WHAT YOU NEED TO DO: Restate word for word the lines below from the one that has "point(417, 60)" through the one that has "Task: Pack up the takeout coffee", keeping both and dropping all pictures.
───── INFORMATION SUPPLIED ─────
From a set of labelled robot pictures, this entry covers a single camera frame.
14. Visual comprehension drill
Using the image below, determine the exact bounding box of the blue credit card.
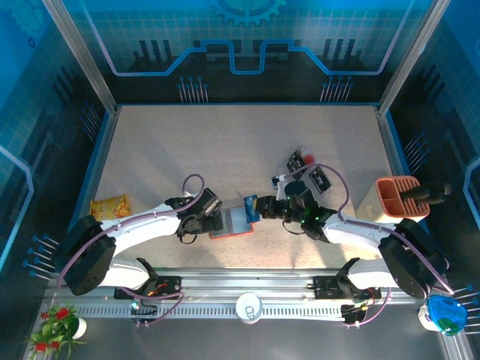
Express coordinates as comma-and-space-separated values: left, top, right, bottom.
243, 193, 262, 224

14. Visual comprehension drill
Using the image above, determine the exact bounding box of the orange grey card holder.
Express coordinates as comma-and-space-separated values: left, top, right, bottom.
208, 205, 255, 241

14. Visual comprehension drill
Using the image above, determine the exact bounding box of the white orange utensil holder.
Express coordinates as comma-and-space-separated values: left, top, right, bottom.
355, 175, 431, 229

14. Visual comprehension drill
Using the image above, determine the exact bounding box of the aluminium extrusion beam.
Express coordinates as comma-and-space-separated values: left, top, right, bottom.
44, 268, 453, 305

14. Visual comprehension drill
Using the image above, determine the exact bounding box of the yellow snack bag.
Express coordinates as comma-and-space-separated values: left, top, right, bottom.
90, 192, 134, 222

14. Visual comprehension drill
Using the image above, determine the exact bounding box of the white paper cup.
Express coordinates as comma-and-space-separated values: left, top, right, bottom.
235, 292, 263, 324

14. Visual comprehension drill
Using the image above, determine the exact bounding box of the red flower plant white pot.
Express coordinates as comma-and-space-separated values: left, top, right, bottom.
24, 302, 88, 359

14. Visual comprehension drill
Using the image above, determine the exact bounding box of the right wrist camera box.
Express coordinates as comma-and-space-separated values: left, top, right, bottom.
270, 175, 289, 200

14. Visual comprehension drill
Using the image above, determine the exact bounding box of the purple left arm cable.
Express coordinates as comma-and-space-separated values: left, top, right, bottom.
55, 173, 206, 327

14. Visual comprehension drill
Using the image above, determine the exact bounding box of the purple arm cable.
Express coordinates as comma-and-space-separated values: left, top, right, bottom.
279, 163, 455, 330
55, 173, 206, 327

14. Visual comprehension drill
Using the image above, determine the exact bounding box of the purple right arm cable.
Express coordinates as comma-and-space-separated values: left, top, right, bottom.
279, 163, 455, 330

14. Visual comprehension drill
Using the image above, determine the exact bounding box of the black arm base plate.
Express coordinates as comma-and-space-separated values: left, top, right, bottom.
113, 274, 184, 301
312, 275, 380, 301

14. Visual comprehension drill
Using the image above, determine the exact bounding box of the slotted grey cable duct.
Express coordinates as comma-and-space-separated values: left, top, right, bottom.
74, 305, 348, 320

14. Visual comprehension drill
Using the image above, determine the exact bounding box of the aluminium blue side rail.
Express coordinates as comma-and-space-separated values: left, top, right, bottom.
55, 106, 121, 273
373, 106, 442, 273

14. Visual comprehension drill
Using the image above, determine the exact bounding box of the black cable connector block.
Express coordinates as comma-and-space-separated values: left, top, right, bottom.
129, 299, 159, 327
340, 302, 372, 328

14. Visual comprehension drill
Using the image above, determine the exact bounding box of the black utensil handle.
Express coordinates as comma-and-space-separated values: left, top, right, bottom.
403, 181, 453, 208

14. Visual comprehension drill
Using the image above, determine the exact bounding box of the aluminium frame post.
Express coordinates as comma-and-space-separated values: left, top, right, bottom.
40, 0, 120, 118
376, 0, 446, 117

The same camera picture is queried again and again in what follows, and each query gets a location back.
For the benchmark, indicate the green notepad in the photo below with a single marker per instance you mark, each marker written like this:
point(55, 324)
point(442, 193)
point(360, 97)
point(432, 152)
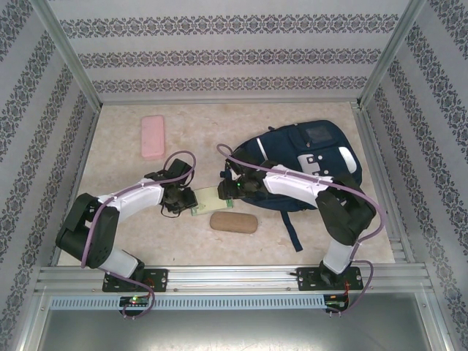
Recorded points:
point(208, 199)

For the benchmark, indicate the brown glasses case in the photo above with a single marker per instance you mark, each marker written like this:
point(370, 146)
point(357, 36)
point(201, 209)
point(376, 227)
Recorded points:
point(234, 222)

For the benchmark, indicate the navy blue backpack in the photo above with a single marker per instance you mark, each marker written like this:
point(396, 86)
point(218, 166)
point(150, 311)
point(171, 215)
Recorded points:
point(285, 146)

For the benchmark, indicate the pink pencil case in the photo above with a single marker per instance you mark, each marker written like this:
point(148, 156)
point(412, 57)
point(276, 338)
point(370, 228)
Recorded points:
point(153, 137)

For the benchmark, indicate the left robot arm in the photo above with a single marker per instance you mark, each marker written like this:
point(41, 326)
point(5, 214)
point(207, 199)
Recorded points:
point(139, 197)

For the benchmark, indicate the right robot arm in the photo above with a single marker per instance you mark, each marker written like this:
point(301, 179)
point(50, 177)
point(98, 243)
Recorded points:
point(292, 183)

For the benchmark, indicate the small controller board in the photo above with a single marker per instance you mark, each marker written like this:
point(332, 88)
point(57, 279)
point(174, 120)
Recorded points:
point(336, 302)
point(135, 301)

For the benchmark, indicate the grey metal sheet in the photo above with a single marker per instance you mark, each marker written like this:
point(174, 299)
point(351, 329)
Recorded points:
point(234, 332)

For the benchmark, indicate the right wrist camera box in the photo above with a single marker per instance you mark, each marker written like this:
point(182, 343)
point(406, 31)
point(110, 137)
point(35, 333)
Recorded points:
point(234, 170)

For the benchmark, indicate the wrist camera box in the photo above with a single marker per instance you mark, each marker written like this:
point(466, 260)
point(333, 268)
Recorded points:
point(234, 170)
point(179, 169)

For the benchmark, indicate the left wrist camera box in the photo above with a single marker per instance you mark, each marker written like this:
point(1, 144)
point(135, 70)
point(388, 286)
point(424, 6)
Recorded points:
point(179, 169)

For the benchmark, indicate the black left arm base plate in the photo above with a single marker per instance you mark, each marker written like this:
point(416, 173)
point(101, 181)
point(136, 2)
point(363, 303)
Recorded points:
point(157, 279)

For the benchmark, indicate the aluminium mounting rail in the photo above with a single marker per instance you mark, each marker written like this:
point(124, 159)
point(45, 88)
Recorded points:
point(234, 279)

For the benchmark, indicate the narrow aluminium side rail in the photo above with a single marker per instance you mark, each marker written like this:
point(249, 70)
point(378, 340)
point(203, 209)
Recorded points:
point(82, 164)

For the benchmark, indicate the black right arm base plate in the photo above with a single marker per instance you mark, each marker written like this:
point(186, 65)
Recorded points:
point(307, 279)

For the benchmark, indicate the wide aluminium side rail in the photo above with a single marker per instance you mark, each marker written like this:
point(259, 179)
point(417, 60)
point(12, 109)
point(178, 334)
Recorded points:
point(379, 175)

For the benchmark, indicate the aluminium frame post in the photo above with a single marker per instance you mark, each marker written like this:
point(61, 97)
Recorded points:
point(390, 55)
point(69, 55)

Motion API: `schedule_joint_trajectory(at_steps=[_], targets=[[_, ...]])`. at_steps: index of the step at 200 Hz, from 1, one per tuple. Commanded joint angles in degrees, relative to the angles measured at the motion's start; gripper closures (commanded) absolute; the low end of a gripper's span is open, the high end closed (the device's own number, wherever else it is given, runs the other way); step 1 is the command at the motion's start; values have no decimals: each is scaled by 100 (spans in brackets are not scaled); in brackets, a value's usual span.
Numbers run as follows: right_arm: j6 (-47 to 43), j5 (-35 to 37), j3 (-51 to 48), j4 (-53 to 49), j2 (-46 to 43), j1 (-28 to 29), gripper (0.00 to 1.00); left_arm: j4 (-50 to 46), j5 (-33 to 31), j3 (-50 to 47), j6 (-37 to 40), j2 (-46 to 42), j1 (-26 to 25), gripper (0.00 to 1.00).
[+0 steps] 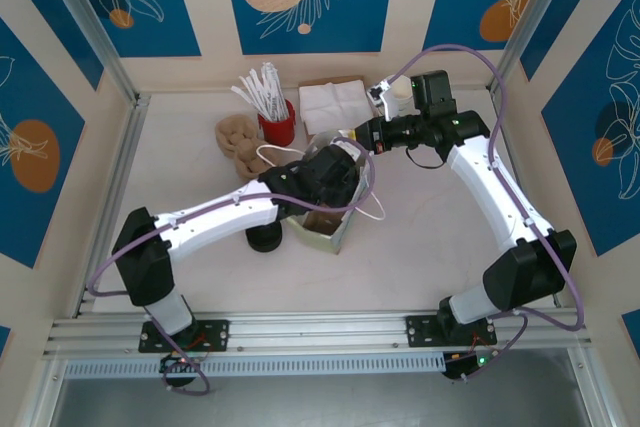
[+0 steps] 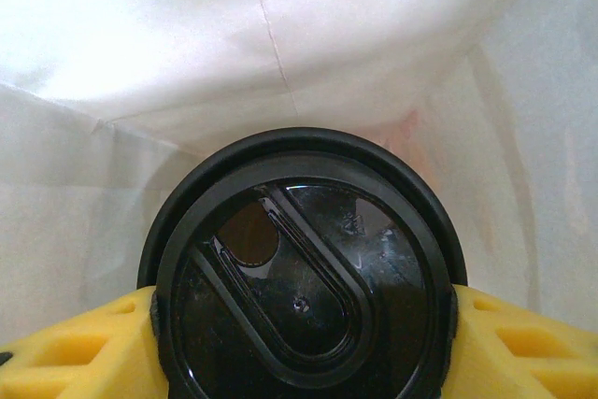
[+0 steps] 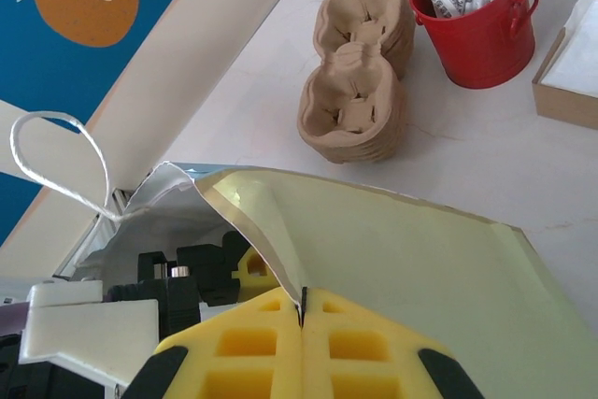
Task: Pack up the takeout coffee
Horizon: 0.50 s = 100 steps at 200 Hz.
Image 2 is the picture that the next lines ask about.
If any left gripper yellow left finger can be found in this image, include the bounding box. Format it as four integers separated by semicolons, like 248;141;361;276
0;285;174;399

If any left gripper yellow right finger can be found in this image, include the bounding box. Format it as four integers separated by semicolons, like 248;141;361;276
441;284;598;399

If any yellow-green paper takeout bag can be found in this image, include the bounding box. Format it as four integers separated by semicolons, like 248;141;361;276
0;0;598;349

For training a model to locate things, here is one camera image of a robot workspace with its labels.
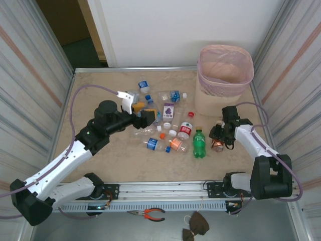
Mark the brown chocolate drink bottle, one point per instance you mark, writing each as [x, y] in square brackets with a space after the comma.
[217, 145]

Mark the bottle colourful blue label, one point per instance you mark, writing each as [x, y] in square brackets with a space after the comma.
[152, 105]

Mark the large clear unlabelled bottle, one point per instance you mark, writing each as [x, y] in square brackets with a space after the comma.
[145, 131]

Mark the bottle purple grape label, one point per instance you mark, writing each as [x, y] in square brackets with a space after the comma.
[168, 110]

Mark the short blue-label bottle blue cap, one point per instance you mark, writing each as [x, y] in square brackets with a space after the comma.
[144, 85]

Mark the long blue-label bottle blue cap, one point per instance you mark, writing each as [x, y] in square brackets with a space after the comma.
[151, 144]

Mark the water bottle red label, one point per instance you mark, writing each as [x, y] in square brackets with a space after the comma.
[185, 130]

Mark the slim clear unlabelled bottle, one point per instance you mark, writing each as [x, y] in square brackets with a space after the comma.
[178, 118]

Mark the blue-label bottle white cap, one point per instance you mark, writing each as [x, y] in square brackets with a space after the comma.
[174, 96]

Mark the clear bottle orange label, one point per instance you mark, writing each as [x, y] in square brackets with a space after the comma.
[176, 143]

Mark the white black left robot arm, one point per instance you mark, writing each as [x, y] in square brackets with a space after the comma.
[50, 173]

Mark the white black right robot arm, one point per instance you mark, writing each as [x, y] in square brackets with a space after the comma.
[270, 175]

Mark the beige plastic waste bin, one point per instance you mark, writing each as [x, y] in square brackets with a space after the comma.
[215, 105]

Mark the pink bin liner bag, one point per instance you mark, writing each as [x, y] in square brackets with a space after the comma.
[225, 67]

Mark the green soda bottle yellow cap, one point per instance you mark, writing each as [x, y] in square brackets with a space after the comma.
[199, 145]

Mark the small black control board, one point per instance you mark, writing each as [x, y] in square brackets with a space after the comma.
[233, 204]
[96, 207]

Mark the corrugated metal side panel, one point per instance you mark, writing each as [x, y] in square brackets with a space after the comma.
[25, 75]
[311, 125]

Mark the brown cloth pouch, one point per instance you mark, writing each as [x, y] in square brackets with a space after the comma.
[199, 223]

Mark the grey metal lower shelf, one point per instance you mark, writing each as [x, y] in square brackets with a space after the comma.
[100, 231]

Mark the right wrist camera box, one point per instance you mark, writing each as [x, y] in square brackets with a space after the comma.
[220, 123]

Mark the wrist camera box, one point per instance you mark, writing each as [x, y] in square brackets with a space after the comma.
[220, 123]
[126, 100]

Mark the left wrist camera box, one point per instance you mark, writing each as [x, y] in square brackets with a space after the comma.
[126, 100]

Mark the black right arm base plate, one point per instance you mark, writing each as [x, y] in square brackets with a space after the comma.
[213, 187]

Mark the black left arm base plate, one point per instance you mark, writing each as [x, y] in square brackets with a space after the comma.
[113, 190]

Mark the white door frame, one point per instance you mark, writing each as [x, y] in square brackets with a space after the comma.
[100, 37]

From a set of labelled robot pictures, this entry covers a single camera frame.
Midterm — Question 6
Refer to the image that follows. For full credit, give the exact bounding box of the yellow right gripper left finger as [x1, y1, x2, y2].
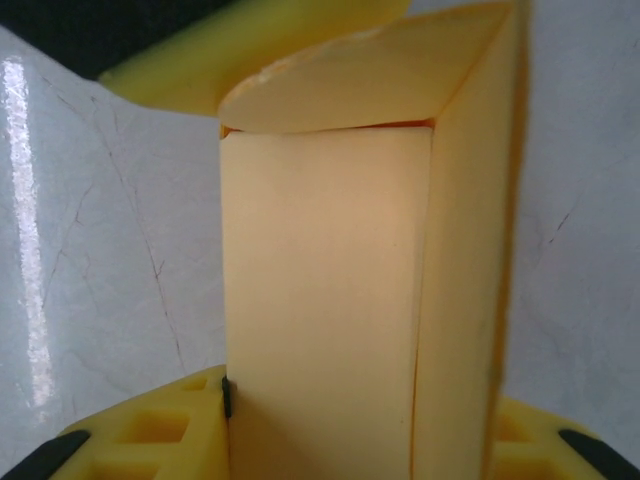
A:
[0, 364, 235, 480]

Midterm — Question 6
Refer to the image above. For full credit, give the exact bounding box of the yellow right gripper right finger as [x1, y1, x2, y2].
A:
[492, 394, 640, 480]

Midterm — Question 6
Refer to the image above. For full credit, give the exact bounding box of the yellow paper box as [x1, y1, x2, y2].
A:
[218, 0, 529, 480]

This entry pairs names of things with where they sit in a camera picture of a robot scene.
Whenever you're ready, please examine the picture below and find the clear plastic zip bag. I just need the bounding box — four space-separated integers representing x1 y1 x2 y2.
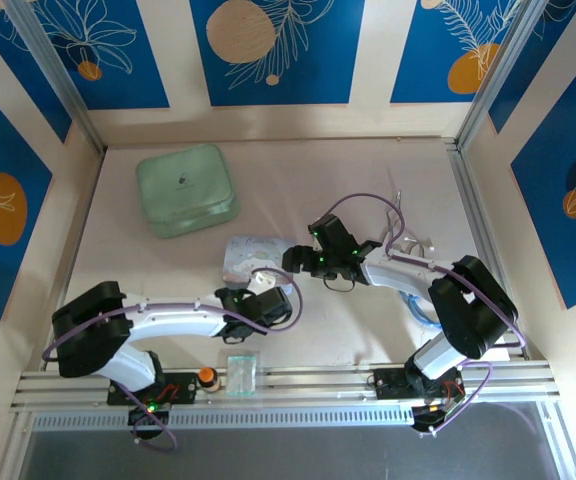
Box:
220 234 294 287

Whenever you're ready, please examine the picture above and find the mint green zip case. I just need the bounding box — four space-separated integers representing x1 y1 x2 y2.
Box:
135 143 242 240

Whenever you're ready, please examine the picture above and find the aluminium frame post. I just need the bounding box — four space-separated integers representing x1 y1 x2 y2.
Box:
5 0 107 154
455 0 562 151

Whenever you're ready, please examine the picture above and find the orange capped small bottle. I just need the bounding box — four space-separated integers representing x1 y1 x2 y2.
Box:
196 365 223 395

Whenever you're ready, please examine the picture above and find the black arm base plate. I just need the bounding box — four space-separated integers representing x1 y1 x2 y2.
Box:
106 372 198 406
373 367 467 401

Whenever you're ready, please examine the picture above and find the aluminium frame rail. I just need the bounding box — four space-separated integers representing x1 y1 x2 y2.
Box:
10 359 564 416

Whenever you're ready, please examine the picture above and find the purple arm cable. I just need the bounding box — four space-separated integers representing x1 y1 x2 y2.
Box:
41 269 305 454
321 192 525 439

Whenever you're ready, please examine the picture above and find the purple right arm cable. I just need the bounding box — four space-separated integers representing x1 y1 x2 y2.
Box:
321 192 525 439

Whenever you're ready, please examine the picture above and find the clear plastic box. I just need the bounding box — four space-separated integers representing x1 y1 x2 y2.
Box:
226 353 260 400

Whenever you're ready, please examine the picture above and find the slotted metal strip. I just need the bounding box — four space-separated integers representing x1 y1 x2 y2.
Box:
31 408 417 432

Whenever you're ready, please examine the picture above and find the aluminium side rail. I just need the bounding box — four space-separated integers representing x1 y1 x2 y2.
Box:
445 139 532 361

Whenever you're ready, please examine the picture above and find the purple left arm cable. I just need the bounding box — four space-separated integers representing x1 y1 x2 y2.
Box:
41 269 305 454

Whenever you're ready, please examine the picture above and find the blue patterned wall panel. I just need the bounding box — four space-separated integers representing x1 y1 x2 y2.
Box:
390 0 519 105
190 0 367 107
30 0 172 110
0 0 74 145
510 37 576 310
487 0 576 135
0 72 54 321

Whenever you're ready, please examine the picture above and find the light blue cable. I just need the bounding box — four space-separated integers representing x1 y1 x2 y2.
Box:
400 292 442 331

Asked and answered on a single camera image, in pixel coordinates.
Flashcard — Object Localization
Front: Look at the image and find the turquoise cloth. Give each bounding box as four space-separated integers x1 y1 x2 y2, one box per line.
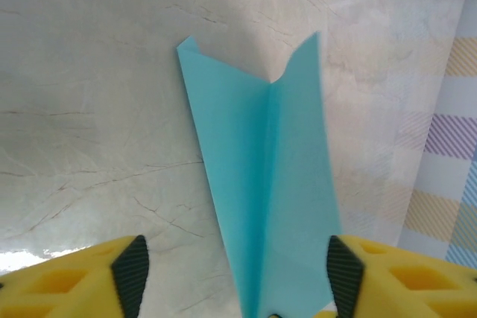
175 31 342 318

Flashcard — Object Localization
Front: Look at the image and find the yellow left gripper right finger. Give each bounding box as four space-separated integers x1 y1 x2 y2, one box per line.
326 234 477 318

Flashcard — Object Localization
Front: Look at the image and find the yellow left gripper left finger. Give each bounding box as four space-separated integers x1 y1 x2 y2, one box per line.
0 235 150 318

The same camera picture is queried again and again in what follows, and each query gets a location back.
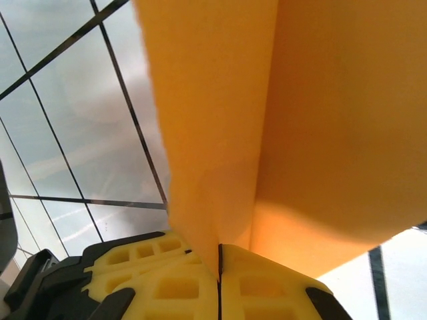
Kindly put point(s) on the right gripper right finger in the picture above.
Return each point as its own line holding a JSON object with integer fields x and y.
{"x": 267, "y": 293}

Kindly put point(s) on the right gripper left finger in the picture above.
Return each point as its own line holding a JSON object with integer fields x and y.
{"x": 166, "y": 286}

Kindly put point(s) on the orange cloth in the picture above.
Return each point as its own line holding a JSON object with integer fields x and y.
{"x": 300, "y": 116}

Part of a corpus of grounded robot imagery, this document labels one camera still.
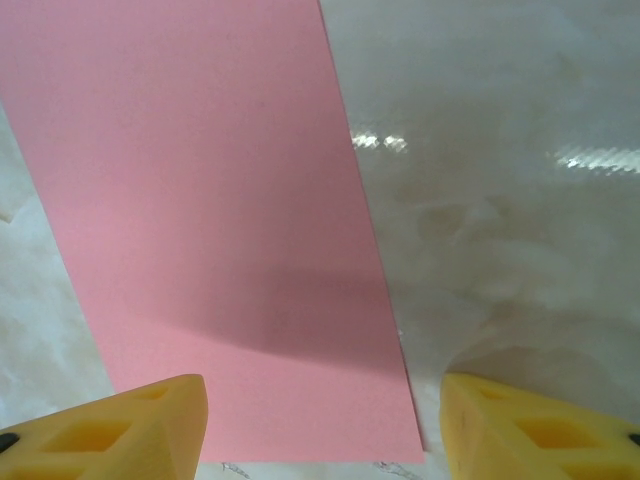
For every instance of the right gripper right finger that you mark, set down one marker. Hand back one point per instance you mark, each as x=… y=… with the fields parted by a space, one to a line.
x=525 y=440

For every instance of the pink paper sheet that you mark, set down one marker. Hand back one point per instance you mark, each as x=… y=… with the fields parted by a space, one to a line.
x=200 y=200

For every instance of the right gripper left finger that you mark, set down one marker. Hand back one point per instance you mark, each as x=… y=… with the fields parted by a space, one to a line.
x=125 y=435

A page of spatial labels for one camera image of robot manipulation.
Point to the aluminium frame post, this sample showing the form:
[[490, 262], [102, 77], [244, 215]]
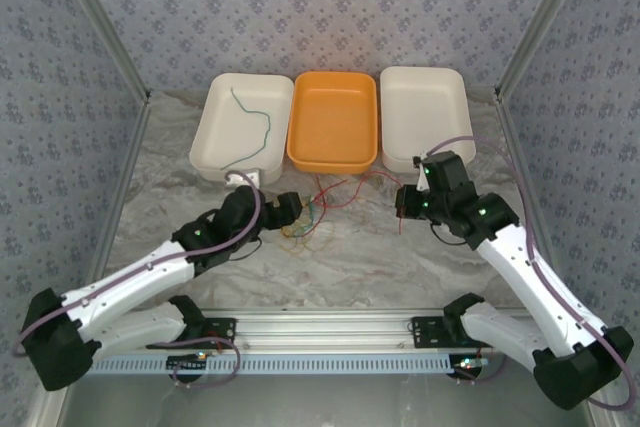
─────
RESPONSE TO THE TASK:
point(417, 60)
point(12, 109)
point(178, 334)
Recorded points:
point(379, 175)

For the benchmark, indicate the aluminium frame post in the photo above with a single marker per instance you mark, each marker written like this:
point(61, 97)
Recorded points:
point(390, 55)
point(69, 55)

Motion API: `schedule_joint_trajectory(at_steps=[_], targets=[[_, ...]])`. at_steps: index of the step at 200 Hz, from 1, one per tuple. Commanded joint angles in degrees, relative to the angles measured at the motion's start; gripper closures (commanded) absolute; the low end of a gripper's span is open, the high end closed (the device's own number, wherever else it is given, runs the other way); step 1 is the command at the motion's start; values have no decimals: each is scaled by 100 (spans in brackets are not scaled); in brackets, a value's usual span.
Numbers run as follows: right_arm: j6 (-47 to 43), j5 (-35 to 37), j3 (-51 to 48), j4 (-53 to 49), j2 (-46 to 43), j1 (-28 to 29), gripper (0.00 to 1.00); left_arm: j4 (-50 to 46), j5 (-33 to 31), j3 (-50 to 47), j6 (-37 to 40), j2 (-46 to 42), j1 (-26 to 25), gripper (0.00 to 1.00).
[+0 steps] 
[+0 steps] 
[+0 steps] 
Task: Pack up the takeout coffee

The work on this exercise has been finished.